**Exercise brief**
I need each line of the entries below that includes the string "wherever".

Items from a data source:
━━━━━━━━

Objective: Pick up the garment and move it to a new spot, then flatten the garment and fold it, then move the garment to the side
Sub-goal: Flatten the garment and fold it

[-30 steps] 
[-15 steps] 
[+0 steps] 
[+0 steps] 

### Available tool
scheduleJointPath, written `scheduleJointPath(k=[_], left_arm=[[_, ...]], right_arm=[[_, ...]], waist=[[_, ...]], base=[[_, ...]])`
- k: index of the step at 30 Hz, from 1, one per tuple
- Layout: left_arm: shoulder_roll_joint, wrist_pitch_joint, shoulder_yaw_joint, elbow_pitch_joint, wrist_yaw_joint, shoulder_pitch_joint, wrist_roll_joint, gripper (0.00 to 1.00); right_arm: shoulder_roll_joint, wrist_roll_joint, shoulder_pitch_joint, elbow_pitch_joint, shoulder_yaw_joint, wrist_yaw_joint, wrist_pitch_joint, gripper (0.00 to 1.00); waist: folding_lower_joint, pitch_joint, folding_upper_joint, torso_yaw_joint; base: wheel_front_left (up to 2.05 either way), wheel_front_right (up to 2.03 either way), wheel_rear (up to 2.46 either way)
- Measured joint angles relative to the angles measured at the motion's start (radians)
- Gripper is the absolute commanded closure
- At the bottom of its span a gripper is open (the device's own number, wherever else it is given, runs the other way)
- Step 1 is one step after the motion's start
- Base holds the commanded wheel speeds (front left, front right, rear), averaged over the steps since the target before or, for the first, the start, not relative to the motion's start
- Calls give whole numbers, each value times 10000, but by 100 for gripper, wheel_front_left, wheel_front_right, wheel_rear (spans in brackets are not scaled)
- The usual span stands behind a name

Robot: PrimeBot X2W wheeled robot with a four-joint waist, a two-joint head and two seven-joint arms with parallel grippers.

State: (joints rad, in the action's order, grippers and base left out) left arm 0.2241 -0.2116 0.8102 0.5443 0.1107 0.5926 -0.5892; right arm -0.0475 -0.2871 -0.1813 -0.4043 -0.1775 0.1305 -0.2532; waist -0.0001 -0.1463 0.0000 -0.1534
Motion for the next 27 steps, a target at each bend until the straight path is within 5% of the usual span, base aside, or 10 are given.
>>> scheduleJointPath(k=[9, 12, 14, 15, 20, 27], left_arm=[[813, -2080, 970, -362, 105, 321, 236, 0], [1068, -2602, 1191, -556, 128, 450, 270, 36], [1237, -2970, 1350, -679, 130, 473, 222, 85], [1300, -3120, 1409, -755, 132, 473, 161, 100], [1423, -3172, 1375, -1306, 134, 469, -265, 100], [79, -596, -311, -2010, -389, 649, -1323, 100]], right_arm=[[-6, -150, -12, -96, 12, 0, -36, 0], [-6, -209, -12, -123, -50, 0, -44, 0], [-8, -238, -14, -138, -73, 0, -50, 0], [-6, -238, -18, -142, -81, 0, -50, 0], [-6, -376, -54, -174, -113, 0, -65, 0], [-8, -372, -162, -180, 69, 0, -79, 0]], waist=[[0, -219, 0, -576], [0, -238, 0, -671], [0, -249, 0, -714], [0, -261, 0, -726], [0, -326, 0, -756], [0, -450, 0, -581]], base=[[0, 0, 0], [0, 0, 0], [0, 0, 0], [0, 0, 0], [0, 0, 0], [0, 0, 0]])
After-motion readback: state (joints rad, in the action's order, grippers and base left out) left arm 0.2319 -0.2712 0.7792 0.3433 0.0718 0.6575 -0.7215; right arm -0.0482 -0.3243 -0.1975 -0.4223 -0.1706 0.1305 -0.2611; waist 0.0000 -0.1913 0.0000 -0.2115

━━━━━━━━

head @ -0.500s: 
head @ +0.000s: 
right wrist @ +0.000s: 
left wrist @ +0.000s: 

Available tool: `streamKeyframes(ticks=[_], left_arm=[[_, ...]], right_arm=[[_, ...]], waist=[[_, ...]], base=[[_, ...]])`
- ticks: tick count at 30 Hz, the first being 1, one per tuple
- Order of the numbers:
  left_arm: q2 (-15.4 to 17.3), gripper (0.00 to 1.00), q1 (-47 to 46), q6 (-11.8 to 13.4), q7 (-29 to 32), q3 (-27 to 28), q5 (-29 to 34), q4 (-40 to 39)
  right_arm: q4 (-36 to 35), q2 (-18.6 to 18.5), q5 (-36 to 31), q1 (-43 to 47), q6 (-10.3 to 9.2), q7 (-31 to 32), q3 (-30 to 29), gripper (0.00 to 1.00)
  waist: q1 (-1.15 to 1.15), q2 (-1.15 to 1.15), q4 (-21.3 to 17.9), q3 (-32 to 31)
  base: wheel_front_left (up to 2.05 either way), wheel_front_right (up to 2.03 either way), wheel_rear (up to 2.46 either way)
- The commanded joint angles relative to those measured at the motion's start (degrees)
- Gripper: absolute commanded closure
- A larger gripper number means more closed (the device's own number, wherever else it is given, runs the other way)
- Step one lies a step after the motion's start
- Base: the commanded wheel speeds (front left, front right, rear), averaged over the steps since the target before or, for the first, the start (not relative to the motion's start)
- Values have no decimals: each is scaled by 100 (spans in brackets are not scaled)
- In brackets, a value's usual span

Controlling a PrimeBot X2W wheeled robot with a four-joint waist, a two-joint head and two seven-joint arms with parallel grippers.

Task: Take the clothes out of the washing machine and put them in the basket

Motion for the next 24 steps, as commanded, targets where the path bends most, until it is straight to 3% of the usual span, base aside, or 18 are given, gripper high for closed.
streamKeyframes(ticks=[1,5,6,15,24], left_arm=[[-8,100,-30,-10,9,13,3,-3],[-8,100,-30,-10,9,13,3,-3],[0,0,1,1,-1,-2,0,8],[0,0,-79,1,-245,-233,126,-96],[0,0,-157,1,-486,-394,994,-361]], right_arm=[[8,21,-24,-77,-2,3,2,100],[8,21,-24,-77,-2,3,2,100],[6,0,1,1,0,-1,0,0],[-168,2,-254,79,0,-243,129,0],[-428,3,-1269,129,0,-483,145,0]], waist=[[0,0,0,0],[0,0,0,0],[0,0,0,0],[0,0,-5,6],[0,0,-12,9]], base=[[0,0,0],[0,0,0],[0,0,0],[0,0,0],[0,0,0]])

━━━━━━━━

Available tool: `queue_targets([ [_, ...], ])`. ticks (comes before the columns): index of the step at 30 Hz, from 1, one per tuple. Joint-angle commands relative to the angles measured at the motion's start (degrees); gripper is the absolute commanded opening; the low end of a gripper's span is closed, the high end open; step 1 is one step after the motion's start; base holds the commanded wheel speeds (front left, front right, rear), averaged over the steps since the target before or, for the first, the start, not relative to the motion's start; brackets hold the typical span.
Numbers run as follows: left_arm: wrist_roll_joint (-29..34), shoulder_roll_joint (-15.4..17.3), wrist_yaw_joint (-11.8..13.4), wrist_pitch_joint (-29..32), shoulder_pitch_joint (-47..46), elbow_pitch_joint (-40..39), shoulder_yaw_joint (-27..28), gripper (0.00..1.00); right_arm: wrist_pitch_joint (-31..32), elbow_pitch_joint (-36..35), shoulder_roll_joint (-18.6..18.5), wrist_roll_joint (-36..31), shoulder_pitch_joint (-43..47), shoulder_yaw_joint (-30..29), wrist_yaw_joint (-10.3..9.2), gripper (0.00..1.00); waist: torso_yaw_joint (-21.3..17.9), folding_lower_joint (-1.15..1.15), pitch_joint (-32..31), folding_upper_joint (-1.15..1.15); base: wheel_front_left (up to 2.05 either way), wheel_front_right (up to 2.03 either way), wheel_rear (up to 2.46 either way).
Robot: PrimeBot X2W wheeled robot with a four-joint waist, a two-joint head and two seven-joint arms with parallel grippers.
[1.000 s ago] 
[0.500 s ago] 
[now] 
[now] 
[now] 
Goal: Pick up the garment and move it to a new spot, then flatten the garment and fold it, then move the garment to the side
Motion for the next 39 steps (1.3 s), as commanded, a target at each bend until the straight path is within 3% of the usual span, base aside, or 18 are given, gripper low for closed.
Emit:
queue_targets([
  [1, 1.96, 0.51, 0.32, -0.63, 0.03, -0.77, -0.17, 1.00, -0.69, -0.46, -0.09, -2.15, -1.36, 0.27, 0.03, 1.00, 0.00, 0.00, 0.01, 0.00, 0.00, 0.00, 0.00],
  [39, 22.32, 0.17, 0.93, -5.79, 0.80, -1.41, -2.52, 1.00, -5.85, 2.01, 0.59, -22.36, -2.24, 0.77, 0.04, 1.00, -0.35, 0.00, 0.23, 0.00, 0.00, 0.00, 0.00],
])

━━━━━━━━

**Response below**
- At the bottom of its span a gripper is open (the device's own number, wherever else it is given, runs the other way)
- A larger gripper number means more closed (the device's own number, wherever else it is given, runs the other way)

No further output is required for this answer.